Brethren, I'm actually kind of surprised by these opinions.  I'm not saying I'd like to be a slave driver, and put the new brother straight into the quarries, but if you have a graphic designer come into the Lodge, and he volunteers to be part of your web or publications committee, would you honestly tell him "no, you can only handle one thing at a time... focus on your EA memory work"?


----------



## JJones (Aug 8, 2011)

I guess that's sort of the question.  The brother in question isn't on a major committee and he was sort of doing the job anyhow, I kind of wonder if it's some sort of a gray area or I'm just strict?



> So ... I get the feeling you've come across this. Not where?
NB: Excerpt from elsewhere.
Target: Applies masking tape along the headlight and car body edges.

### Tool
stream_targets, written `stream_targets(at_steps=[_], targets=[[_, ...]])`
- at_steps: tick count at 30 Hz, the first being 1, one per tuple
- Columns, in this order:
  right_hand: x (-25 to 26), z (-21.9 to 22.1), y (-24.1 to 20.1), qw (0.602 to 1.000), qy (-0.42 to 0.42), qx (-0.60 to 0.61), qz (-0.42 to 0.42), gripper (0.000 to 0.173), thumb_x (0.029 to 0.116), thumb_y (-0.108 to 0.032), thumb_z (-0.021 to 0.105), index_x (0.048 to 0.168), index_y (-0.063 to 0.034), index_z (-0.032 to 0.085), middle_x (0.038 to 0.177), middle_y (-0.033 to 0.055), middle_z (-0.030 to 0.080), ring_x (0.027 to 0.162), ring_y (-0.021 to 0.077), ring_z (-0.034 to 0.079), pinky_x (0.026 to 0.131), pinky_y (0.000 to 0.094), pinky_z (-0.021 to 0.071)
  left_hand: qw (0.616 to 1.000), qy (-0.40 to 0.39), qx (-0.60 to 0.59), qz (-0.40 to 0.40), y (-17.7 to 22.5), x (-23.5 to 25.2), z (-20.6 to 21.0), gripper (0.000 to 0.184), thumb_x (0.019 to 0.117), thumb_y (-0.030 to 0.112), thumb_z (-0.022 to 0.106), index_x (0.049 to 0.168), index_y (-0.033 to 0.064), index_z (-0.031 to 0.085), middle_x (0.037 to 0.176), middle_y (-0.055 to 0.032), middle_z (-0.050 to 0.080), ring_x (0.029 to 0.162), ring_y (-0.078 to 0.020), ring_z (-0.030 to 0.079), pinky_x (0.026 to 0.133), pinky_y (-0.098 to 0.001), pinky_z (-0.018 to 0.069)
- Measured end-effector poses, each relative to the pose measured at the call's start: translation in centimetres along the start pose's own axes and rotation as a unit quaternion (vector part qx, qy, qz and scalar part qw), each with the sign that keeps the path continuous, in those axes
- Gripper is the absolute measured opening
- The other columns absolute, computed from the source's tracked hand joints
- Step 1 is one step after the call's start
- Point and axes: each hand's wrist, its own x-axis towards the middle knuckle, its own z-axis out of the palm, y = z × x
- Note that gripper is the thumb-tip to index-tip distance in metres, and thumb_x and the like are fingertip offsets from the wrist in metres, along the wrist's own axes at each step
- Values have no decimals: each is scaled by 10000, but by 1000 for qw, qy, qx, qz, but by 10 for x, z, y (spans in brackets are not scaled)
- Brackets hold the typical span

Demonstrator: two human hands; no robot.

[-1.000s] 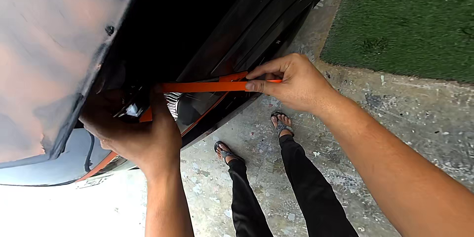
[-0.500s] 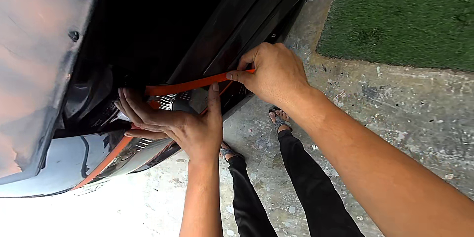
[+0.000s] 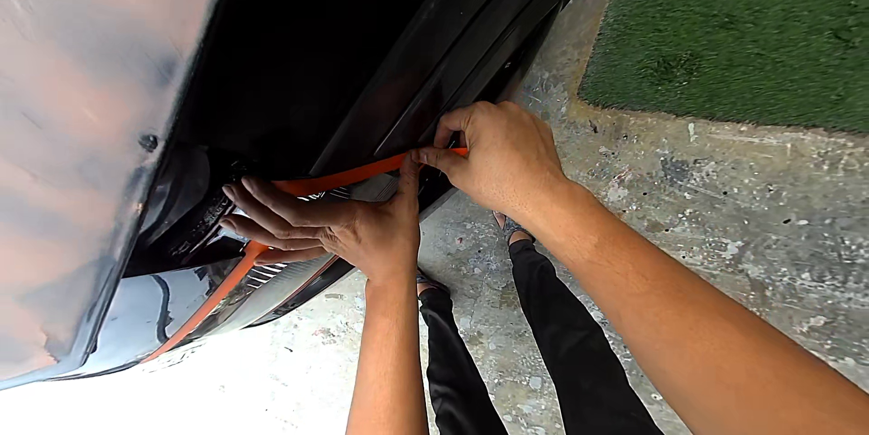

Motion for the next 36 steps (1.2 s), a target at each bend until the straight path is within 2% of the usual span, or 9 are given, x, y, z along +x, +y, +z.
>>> stream_targets(at_steps=[4, 8, 12, 16, 18, 25, 31, 34, 36], targets=[[-16, 15, -6, 999, 28, 0, -26, 195, 1007, -425, 589, 944, -276, 698, 760, -41, 668, 723, 174, 673, 548, 432, 481, 1000, 6, 14, 3, 0, -1, 1, 1526, 511, 830, 812, 1577, -72, 196, 1652, -336, 113, 1545, -513, -20, 1161, -742, -100], [-30, 28, -24, 997, 45, 48, 50, 221, 1041, -365, 518, 1056, -278, 721, 837, -28, 696, 763, 182, 686, 560, 437, 499, 999, -6, 32, 10, -3, -4, 1, 1498, 560, 832, 797, 1589, -48, 156, 1660, -319, 66, 1545, -507, -59, 1163, -726, -107], [-25, 33, -22, 971, 18, 207, 121, 211, 1030, -395, 554, 937, -305, 720, 677, -65, 607, 618, 144, 588, 534, 452, 435, 1000, 13, 24, 11, -3, -3, 5, 1464, 522, 838, 796, 1558, -47, 260, 1642, -339, 139, 1541, -520, -24, 1141, -763, -97], [-29, 38, 19, 839, 61, 490, 226, 200, 1045, -205, 587, 997, -98, 749, 710, 27, 638, 459, 92, 490, 395, 243, 414, 1000, 17, 10, -2, -1, -2, 5, 1423, 510, 827, 797, 1536, -35, 318, 1640, -334, 157, 1536, -531, -44, 1123, -769, -127], [-54, 40, 62, 796, 126, 510, 302, 205, 1068, -232, 549, 1060, -107, 711, 719, 28, 614, 428, 80, 454, 371, 214, 392, 1000, 27, 7, 4, 0, -3, 5, 1401, 511, 812, 808, 1522, -32, 331, 1626, -335, 190, 1533, -533, -10, 1133, -755, -118], [-207, 82, 166, 811, 25, 456, 365, 206, 1050, -142, 531, 1019, -26, 698, 709, 46, 660, 432, 89, 530, 367, 222, 454, 998, 30, 40, 33, -1, -4, 9, 1400, 492, 799, 821, 1517, -25, 342, 1587, -353, 263, 1510, -559, 79, 1133, -763, -40], [-250, 86, 162, 827, -28, 430, 361, 188, 1056, -135, 502, 1051, -33, 660, 762, -6, 685, 487, 59, 577, 435, 213, 506, 981, -76, 86, 155, -18, -17, 4, 937, 855, 598, 677, 1587, 109, 357, 1600, -369, 253, 1503, -601, 75, 1061, -845, 21], [-247, 93, 141, 849, -37, 422, 316, 182, 1047, -121, 514, 1063, -25, 668, 781, -2, 690, 515, 61, 589, 454, 212, 511, 965, -128, 103, 206, -21, -20, -2, 807, 853, 429, 660, 1583, 196, 406, 1633, -279, 292, 1523, -556, 116, 1074, -837, 49], [-242, 100, 124, 857, -54, 421, 292, 180, 1043, -110, 519, 1076, -17, 670, 770, 11, 687, 522, 69, 590, 466, 222, 514, 941, -185, 107, 261, -20, -31, -4, 725, 938, 255, 601, 1616, 214, 349, 1696, -133, 244, 1570, -411, 120, 1201, -668, 53]])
But in what capacity?



Due to one of our projects we have going on involving the community, the brother was put on the committee as a sort of advisor.  Again, this is something he was doing anyhow but the whole reason this came up is because I had never heard of an EA serving on a committee before.


----------



## Nate Riley (Aug 8, 2011)

I could see where it would be OK depending on the committee and the Brother's abilities/positions in life.  

With the number of EAs who "fall off the wagon", creating a program that gets EAs and FCs involved Lodge activites would be a good idea.  Particularly for Brother's who are having trouble with the memory work, being more plugged into the Lodge might keep their enthusiam up.  I also like the idea of getting EAs and FCs involved in working in the degrees.

While is not necessarily my stance, some might make the argument that taking a few months to advance is a good thing. Although I am not certain of it, I understand that in some jurisdictions (Europe maybe) the required time between degrees is longer as a rule.


----------



## Preston DuBose (Aug 9, 2011)

My first job out of college was for an old laboratory supply company. It was said that the founder (long since deceased) was dead-set against publishing a catalog. He thought the customers should ask his sales people if his company carried a given item, then the salesman would say yes or no and for how much. "If we publish a catalog, then our competitors will know what we sell and our prices," he said. "Yes, but so will our customers!" was the counter-argument.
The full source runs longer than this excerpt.